Am Wochenende findet zum fünften Mal eine Cyclocross-Weltmeisterschaft in Luxemburg statt. 1951 setzte sich der Franzose Roger Rondeaux durch, 1956 war es dessen Landsmann André Dufraisse, der sich den Titel sicherte. 1962 triumphierte auf dem Escher Galgenberg der Italiener Renato Longo. 2017 zählt weder ein Franzose noch ein Italiener zum Favoritenkreis, dafür könnte der Weltmeister 2017 genau wie 1968 – damals feierte Eric de Vlaeminck seinen zweiten von insgesamt sieben Cyclocross-WM-Titeln auf dem heutigen Kirchberg – wieder aus Belgien kommen. Die Einzigen, die im Moment noch mit den Flamen mithalten können, sind die Holländer. Und obwohl die Disziplin seit Jahren immer mehr zur belgo-niederländischen Angelegenheit wird, ist das Zuschauerinteresse wesentlich größer als noch vor 30 Jahren, als noch mehr Nationen wie Deutschland und vor allem die Schweiz zur Weltelite gehörten.
Das mag ein wenig paradox klingen und irgendwie ist der Cyclocross auch ein Sport der Gegensätze, ein Sport zwischen Tradition und Moderne. Der Cross hat sicherlich Anfang der Neunziger unter der steigenden Popularität des Mountainbikes gelitten. Es entstand eine neue, modernere Disziplin, die es auch heute noch vielen Sportlern angetan hat.
Und obwohl der Cyclocross eher für das Traditionelle steht, wird – zumindest in Belgien – keine andere Disziplin so modern vermarktet. Quasi jeden Sonntag kann man ein Cross-Rennen bei unseren Nachbarn live im Fernsehen verfolgen. Zudem haben sie es wie niemand sonst verstanden, einen sportlichen Wettkampf zum riesigen Volksfest werden zu lassen. Die Belgier haben es geschafft, ihre Cross-Tradition ans 21. Jahrhundert anzupassen, und der Erfolg gibt ihnen recht.
Luxemburg ist ebenfalls ein Land mit Cross-Tradition, allerdings dümpelte die Disziplin zuletzt einige Jahre nur so vor sich hin.

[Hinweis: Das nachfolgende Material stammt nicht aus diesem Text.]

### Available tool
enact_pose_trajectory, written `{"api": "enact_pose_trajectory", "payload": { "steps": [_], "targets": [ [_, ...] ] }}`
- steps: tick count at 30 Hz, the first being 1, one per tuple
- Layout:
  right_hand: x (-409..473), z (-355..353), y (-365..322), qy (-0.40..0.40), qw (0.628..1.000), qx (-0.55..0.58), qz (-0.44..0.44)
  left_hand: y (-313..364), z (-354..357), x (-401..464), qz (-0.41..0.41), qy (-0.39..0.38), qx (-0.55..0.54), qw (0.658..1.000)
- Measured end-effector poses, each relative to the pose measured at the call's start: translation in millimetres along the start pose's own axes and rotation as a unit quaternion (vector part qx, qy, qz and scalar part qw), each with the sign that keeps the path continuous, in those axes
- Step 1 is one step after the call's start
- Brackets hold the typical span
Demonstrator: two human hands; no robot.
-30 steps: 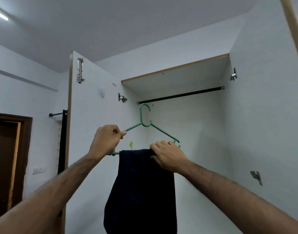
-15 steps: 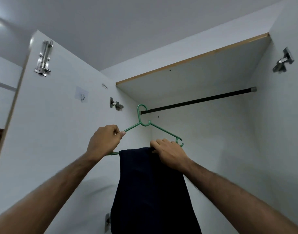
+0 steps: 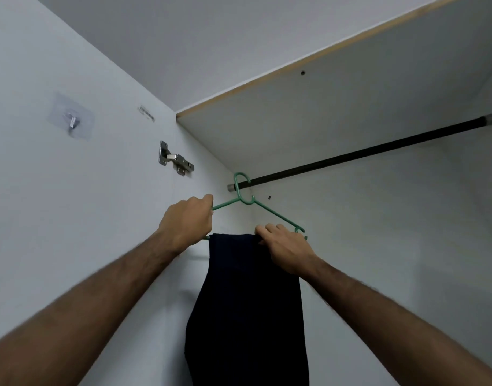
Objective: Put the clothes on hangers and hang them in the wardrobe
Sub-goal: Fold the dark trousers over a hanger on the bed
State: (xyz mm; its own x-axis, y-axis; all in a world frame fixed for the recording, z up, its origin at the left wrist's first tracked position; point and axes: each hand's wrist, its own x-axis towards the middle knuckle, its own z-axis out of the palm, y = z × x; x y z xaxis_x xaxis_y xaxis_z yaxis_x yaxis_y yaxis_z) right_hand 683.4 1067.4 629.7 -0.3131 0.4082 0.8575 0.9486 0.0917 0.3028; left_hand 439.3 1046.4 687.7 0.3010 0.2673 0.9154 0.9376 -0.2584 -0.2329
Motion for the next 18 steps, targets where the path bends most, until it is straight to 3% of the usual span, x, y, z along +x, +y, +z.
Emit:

Die Weltmeisterschaft in Beles hat wieder eine gewisse Euphorie entfacht. Um die WM nach Beles zu holen, bedurfte es einer gehörigen Portion Mut. Doch Eric Leyder und sein Team ließen sich hiervon nicht abschrecken. So viele Events mit 30.000 Zuschauern gibt es nicht in Luxemburg. Zu Beginn haben nicht viele an das Projekt geglaubt. Sogar der Sanemer Bürgermeister Georges Engel, der mit der Gemeinde als größter Partner hinter der WM steht und sie somit erst möglich machte, gab zu, das Ganze anfangs eher für eine Schnapsidee gehalten zu haben, die sich ohnehin nicht verwirklichen lasse.
Nun stehen wir zwei Tage vor dem Mega-Event und die Radsportbegeisterten fiebern diesem letzten Januar-Wochenende bereits seit Monaten entgegen. Manchmal braucht es eben etwas Mut, um eine Disziplin wieder zum Leben zu erwecken. Denn ohne Bieles 2017 hätte es wohl kaum so schnell einen Skoda Cross Cup gegeben oder eine Landesmeisterschaft mit Weltcup-Charakter wie in Remerschen. Bieles 2017 soll demnach nicht das Ziel, sondern lediglich der Auslöser für etwas frischen Wind in der einheimischen Cross-Szene sein. Dass diese Disziplin einiges zu bieten hat, davon kann man sich am Samstag und Sonntag auf Belval überzeugen.